In my 30s and 40s, I was still discovering new things, but now at a slower pace except when I stepped into the whole new world of the tropics—it was when I was 49 that I first went to Costa Rica and to Trinidad and Tobago. In my 50s, I went back to Costa Rica twice, and got to go to Guatemala and Mexico as well. I was definitely slowing down a bit—the 14-year-old guide assigned to lead me to a Horned Guan in Guatemala when I was 55 was thrilled about how old I was—he exclaimed that I was even older than his grandmother! We were lugging my spotting scope along but that was hardly the real reason we were so far behind the men in their 20s and 30s who made it up the mountain much faster.

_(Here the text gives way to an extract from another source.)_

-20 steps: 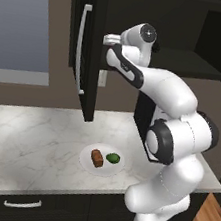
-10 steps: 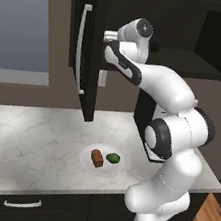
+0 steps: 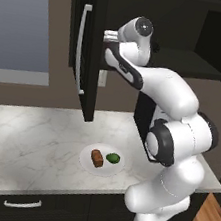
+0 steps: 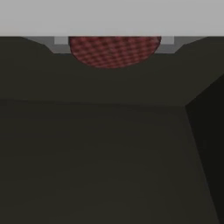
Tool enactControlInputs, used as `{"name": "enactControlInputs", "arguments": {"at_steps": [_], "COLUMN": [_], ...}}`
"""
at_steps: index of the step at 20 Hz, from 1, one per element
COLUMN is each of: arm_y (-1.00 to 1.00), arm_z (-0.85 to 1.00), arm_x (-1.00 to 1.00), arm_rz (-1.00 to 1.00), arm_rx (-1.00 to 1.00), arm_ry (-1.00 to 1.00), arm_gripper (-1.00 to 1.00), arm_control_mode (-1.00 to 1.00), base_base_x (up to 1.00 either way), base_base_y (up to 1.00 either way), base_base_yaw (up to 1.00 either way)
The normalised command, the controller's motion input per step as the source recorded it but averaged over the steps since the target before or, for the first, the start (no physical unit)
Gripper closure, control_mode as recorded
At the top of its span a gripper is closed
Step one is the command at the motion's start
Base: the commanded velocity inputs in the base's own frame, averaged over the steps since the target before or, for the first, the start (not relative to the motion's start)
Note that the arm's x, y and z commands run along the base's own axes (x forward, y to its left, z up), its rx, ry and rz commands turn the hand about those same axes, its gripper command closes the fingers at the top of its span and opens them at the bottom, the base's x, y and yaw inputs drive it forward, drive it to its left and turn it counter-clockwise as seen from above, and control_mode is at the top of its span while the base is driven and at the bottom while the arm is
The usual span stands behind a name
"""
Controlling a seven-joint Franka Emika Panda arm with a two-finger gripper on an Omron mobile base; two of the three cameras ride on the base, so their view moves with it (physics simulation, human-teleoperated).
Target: Pick the avocado and bread from the counter and place them on the plate. Then pick the jam from the cabinet and place it next to the plate. Lastly close the cabinet door.
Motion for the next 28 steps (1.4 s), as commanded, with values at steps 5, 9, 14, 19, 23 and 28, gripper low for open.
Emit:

Mentally I wasn’t slowing down, at least not that I could notice, but I was losing that hunger—the fire in my belly—to add ever more lifers.  

Horned Guan

But of course I will always love seeing new birds, and I started out my sixties on 11/11/11 trying to see a truly spectacular and long-yearned-for lifer, a California Condor, in the Grand Canyon. 

California Condor

California Condor

It was cool enough that I got to go birding, for the first time ever, in Cuba, Peru, Uganda, Panama, Germany, Austria, and Hungary, but the real thrill was seeing a handful of species I’d specifically yearned for for many years—birds such as the Cuban Tody... 

Cuban Tody!!

...Andean Cock-of-the-Rock...

Andean Cock-of the-rock

... Marvelous Spatuletail...

Marvelous Spatuletail

...Harpy Eagle... 

Harpy Eagle

...Great Tit...

Great Tit

... and European Robin. 

European Robin

Adding birds to my lifelist wasn’t the point—I was even thrilled to see an uncountable Chukar wandering in my own neighborhood. 


It was during my 60s that I did a Lower-48 Big Year—that is, going out to see as many bird species as possible in a single calendar year. And I was invited to speak at a lot of really cool birding events, including at Harvard! (That was for the Brookline Bird Club which meets at Harvard as a matter of course, but still!!) 

I wrote 6 books during my sixties, including the Field Guide to the Birds of Minnesota for the American Birding Association (now in its second printing!) and one for National Geographic--just a pocket guide to birds but it really impressed my daughter (something not easy to do). 

Now I'm almost done with another book, my first to appear while I'm in my seventies.  

In every decade of my life I’ve lost beloved relatives and friends and pets. I’ve also had some health challenges here and there which seem to be accelerating. But that has made me appreciate what a gift each day really is. I have a great dog, my husband is doing well, and right this moment there’s a cool little Rufous Hummingbird visiting some feeders, including mine, right here on Peabody Street. 

Rufous Hummingbird

And when she’s not in sight, I’m still taking great pleasure in my little chickadees. Seriously. Who could ask for more?